:: SUPPLIED ENTRIES
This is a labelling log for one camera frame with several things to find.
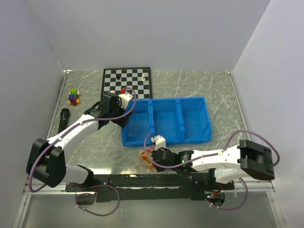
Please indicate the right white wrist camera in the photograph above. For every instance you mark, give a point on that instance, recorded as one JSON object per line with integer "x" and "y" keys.
{"x": 159, "y": 142}

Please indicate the colourful toy block car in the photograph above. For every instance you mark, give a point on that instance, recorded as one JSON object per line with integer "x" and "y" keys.
{"x": 73, "y": 97}

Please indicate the black and white chessboard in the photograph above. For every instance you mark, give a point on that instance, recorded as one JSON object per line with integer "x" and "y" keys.
{"x": 129, "y": 77}

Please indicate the white chess piece far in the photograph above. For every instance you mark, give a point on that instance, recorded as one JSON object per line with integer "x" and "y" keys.
{"x": 143, "y": 77}

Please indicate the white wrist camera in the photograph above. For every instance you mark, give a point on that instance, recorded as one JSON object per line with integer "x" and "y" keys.
{"x": 159, "y": 142}
{"x": 125, "y": 98}

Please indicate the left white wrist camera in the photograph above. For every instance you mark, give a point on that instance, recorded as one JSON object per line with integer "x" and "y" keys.
{"x": 125, "y": 98}

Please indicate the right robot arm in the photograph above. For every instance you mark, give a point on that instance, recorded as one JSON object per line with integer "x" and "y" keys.
{"x": 247, "y": 159}

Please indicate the blue plastic three-compartment bin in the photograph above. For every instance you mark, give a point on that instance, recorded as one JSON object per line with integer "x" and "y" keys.
{"x": 178, "y": 120}

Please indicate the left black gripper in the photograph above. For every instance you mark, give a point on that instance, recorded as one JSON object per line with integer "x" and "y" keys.
{"x": 122, "y": 121}

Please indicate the black microphone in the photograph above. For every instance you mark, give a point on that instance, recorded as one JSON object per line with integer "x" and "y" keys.
{"x": 64, "y": 118}

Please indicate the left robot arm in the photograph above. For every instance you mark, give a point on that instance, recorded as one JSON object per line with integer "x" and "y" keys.
{"x": 47, "y": 160}

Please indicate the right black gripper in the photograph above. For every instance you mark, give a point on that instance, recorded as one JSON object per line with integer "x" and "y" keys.
{"x": 160, "y": 169}

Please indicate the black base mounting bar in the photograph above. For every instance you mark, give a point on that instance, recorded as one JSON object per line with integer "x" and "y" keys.
{"x": 152, "y": 186}

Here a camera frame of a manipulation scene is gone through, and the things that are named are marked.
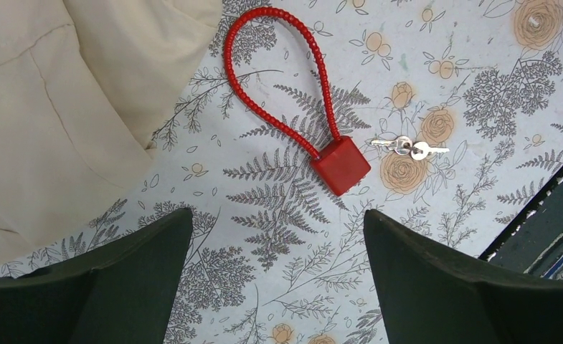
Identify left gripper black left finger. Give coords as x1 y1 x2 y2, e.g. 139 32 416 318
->
0 209 193 343

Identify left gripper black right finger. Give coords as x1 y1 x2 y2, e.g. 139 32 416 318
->
364 209 563 343

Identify silver keys of red lock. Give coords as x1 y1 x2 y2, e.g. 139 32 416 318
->
369 135 450 161

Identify red cable lock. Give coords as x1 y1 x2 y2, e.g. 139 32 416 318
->
223 6 371 196

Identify floral patterned table mat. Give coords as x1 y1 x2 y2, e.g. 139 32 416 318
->
0 1 563 343

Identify beige folded cloth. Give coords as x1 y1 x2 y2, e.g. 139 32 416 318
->
0 1 222 265

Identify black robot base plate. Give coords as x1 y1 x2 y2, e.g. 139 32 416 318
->
479 166 563 281

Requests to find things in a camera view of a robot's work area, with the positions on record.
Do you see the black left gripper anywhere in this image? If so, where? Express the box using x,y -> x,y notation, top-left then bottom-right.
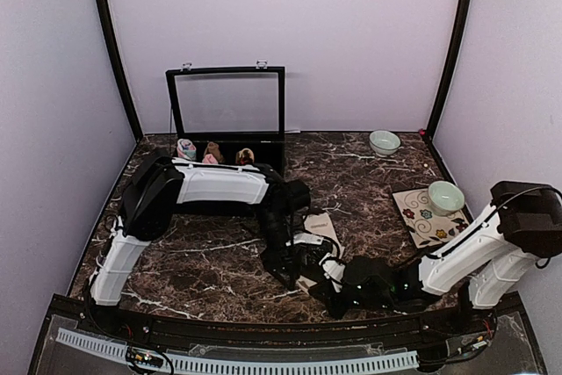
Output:
253,204 -> 302,289

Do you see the white brown striped sock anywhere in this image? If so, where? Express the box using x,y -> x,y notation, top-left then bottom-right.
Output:
294,213 -> 344,291

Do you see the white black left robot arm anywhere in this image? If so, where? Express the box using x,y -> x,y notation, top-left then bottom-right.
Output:
86,150 -> 311,336

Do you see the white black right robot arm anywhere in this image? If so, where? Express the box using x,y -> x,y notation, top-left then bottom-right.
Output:
308,181 -> 561,335

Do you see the floral patterned coaster tile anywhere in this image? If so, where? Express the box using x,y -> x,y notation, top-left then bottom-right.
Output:
392,187 -> 469,249

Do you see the white cup on coaster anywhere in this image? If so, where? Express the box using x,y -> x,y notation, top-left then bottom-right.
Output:
428,181 -> 465,216

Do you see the pale green ceramic bowl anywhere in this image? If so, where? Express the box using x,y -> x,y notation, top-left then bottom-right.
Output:
369,130 -> 401,157

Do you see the black glass-lid sock box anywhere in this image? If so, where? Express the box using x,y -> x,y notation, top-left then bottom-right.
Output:
165,62 -> 286,174

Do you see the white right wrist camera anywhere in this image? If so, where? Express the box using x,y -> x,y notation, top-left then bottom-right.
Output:
320,254 -> 346,292

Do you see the black table edge rail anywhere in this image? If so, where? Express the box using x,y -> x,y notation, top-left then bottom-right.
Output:
47,293 -> 523,354

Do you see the white slotted cable duct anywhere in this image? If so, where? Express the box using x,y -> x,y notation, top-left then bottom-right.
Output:
54,328 -> 419,374

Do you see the black right frame post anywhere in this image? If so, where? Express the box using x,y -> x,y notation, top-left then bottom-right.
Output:
425,0 -> 479,141

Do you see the black frame post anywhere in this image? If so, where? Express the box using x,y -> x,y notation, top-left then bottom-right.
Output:
425,0 -> 479,141
95,0 -> 144,142

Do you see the black left frame post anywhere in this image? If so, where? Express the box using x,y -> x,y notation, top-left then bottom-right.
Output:
95,0 -> 144,142

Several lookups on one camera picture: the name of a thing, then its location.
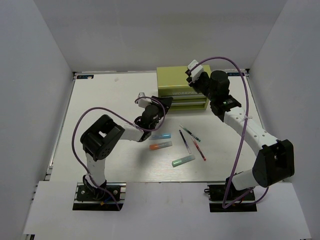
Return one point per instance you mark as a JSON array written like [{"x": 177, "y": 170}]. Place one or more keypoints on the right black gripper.
[{"x": 194, "y": 84}]

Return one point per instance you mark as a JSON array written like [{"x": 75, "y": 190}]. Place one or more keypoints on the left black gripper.
[{"x": 167, "y": 101}]

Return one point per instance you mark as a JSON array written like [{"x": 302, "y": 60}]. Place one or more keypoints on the green metal drawer toolbox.
[{"x": 172, "y": 82}]

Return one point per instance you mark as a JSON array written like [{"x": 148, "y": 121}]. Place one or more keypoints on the purple pen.
[{"x": 185, "y": 142}]

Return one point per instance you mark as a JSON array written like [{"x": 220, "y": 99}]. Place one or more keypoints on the blue capped tube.
[{"x": 160, "y": 136}]

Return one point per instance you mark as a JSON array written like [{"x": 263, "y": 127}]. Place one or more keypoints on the red pen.
[{"x": 198, "y": 148}]

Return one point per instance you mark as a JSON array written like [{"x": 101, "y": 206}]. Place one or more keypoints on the orange capped tube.
[{"x": 161, "y": 145}]

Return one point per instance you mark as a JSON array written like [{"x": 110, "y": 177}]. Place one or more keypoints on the green capped tube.
[{"x": 182, "y": 160}]

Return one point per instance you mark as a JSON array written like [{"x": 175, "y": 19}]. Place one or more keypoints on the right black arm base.
[{"x": 216, "y": 192}]

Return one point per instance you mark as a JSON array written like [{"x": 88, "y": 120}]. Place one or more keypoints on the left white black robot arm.
[{"x": 99, "y": 139}]

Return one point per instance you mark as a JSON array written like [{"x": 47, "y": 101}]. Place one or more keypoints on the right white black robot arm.
[{"x": 274, "y": 158}]

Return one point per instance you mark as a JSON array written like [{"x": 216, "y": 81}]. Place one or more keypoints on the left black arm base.
[{"x": 85, "y": 200}]

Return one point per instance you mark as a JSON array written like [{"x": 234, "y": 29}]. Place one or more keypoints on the right blue corner label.
[{"x": 235, "y": 74}]

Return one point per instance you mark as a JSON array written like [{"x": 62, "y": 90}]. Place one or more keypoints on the blue corner label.
[
  {"x": 84, "y": 77},
  {"x": 235, "y": 74}
]

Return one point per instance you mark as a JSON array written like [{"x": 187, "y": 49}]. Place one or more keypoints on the green pen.
[{"x": 190, "y": 133}]

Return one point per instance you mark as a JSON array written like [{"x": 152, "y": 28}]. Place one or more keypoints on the left blue corner label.
[{"x": 84, "y": 77}]

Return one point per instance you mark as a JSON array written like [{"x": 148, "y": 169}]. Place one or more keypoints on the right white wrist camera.
[{"x": 195, "y": 68}]

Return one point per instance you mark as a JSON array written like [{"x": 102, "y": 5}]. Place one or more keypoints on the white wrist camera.
[
  {"x": 142, "y": 101},
  {"x": 195, "y": 68}
]

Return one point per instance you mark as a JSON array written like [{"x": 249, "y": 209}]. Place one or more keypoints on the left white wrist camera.
[{"x": 142, "y": 101}]

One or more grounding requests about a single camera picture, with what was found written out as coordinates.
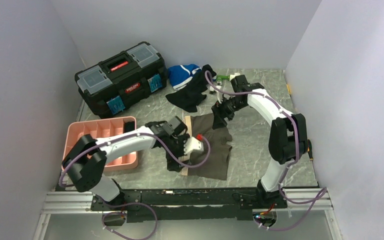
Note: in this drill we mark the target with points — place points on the green white pipe fitting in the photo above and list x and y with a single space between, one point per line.
220 78

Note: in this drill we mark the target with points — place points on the yellow black screwdriver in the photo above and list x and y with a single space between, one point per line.
310 150

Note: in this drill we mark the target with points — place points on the black plastic toolbox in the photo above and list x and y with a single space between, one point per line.
114 85

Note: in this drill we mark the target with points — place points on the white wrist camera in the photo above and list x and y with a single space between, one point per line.
220 96
193 145

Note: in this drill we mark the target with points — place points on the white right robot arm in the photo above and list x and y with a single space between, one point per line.
288 132

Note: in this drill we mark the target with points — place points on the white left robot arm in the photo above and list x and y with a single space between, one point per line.
85 162

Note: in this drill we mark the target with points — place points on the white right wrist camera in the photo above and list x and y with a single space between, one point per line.
220 96

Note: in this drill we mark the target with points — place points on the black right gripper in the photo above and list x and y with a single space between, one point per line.
219 115

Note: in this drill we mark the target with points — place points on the black rolled underwear in tray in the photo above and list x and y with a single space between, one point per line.
129 126

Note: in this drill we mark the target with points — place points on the olive underwear with beige waistband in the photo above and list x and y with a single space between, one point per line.
217 163

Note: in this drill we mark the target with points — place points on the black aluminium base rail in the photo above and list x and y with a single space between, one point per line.
186 204

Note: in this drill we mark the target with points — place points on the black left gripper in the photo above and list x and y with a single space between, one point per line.
172 164

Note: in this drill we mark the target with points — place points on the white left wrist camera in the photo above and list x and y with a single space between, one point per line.
193 145

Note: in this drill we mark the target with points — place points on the blue white garment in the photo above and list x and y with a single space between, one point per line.
180 75

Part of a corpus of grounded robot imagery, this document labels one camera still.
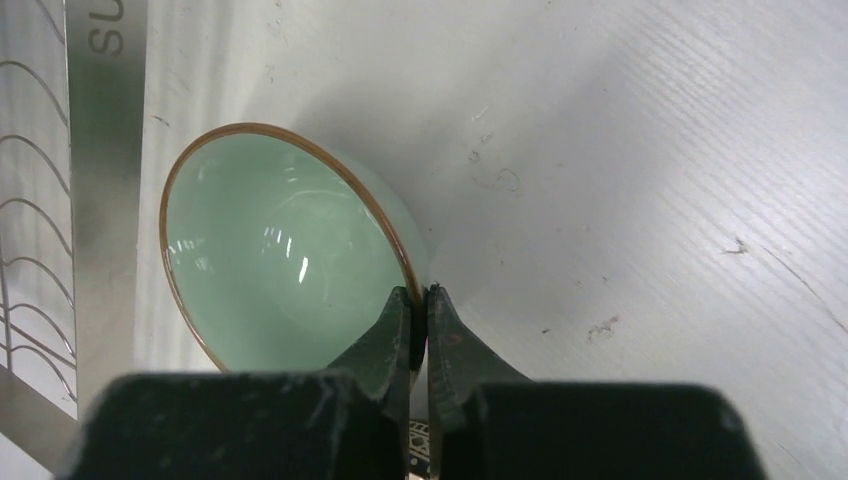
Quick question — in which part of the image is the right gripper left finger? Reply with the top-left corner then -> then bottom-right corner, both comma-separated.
::::
All lines above that include the word "find" should be located and copied.

This is a labelling log for one camera frame with several things to find.
Requests to find things in a camera view of a robot's work area, with the positions on record.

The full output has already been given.